Bei Allah wirken sie gepresst und in einer widerstreitenden Bewegung. Das nach außen Streben scheint durch die roten kreisenden Formen gebremst und die dadurch erzeugte Spannung wird durch das gesetzte blaue Ornament im Kreis eindringlich gesteigert. Die Form des Odradek bei I’m not sorry...(Morrissey) tanzt wild und flackernd in beide Richtungen über das Format. Der Odradek ist, laut der Erzählung von Franz Kafka, „außerordentlich beweglich und nicht zu fangen“. Sein Lachen „ist aber nur ein Lachen, wie man es ohne Lungen hervorbringen kann. Es klingt etwa so, wie das Rascheln in gefallenen Blättern“.
Bei Mitte des Lebens flammen die Muster schnell auf und verschwinden wieder. Die vier weißen Sternornamente im Vordergrund bilden im hellen Aufblinken eine Barriere, die blendet und Neugierde weckt auf etwas, was sie vehement, hinter sich zu verbergen sucht. Bei den Arbeiten In der Wirklichkeit (Blumfeld) und Step into my office, Baby (Belle & Sebastian) wird durch die transparente Grundierung die Eigenfarbe und die materielle Struktur des Nesseluntergrundes sichtbar. Dieser Untergrund wirkt auch wie nackte Haut und der Aufdruck darauf erscheint wie ein farbig-durchsichtiger Stoff. Beim Aufdruck staut sich die Farbe innerhalb der Begrenzung der Druckvorlage und ist scharf konturiert. In ihr sind Schlieren und Verdickungen zu sehen. Dadurch wird sie haptisch und erinnert subtil an Schlamm oder Blut wie bei dem Gemälde Ornamental Jeff Koons .

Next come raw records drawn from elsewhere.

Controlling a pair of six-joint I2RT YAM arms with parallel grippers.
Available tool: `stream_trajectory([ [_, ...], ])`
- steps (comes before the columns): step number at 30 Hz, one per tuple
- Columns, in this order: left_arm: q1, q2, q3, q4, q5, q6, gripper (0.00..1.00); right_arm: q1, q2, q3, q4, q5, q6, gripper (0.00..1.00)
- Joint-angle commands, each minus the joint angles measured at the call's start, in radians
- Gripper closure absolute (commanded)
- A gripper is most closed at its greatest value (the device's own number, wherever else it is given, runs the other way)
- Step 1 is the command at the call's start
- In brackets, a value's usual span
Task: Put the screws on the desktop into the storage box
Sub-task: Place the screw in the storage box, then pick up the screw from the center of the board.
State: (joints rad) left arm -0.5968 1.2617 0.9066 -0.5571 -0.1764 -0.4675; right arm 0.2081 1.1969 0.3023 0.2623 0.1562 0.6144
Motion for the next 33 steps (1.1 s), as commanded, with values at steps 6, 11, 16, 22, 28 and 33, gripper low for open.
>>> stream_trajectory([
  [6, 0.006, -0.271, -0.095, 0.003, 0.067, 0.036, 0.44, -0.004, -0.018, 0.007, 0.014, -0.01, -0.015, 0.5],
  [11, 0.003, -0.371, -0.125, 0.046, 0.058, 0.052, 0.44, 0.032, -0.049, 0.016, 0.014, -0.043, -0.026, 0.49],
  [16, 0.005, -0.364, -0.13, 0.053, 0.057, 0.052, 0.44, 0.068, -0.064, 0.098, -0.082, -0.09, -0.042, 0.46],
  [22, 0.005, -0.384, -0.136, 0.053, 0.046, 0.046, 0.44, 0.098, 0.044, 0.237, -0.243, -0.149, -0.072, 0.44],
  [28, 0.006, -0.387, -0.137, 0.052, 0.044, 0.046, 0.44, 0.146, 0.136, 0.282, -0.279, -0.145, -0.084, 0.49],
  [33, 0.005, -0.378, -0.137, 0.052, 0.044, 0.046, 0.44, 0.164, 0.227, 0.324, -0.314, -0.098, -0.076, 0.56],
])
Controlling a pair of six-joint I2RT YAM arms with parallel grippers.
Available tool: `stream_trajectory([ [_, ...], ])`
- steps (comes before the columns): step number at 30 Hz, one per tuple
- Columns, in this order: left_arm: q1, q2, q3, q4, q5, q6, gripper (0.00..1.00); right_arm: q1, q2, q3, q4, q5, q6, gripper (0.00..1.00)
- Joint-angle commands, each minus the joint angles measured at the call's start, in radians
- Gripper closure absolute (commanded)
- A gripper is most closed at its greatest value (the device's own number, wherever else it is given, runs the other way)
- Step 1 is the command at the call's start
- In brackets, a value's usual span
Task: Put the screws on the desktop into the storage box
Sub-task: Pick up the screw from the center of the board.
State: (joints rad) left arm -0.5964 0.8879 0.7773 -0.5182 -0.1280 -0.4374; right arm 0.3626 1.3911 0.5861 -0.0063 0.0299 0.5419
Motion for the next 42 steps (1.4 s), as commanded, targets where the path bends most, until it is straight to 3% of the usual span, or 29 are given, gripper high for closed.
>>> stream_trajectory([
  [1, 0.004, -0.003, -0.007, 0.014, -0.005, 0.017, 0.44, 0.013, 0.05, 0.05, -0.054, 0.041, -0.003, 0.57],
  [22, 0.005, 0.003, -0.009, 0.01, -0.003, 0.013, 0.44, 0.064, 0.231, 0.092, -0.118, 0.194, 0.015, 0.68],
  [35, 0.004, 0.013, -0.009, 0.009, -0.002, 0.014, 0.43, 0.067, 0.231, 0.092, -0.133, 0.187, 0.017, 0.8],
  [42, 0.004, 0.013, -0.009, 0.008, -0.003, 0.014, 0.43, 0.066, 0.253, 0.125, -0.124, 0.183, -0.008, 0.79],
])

Etwas drückt sich still, als feines Netz in einer zeichenhaften Formenkonstellation bis an die Oberfläche der Leinwand von Ornamental Jeff Koons) durch. Wie eine tiefe Erinnerung an eine uralte Kultur, die bislang aus dem kollektiven Bewusstsein verschwunden war. Im Wechsel und Neu zusammenfügen von Motiven durch das Setzen und Übereinanderschichten wird eine alte, fest gefügte Ordnung in neue Gewichte umgewandelt und transformiert. Durch den Platz, den die Farbe materiell auf der Leinwand einnimmt, okkupiert die Künstlerin den Raum spürbar und schafft damit eine Annexion des Raumes im Sinne der Umdeutung. Sie, die Bilder, sind aber nicht zu fassen sondern mehr wie vielstimmige Gesänge, die je mit Titeln von Songs versehen, etwas von einer undurchdringlichen Schwere hinter sich lassen und sich dann grazil zu einer neuen fortlaufenden tänzerischen Geste verdichten. Sehr Sexy.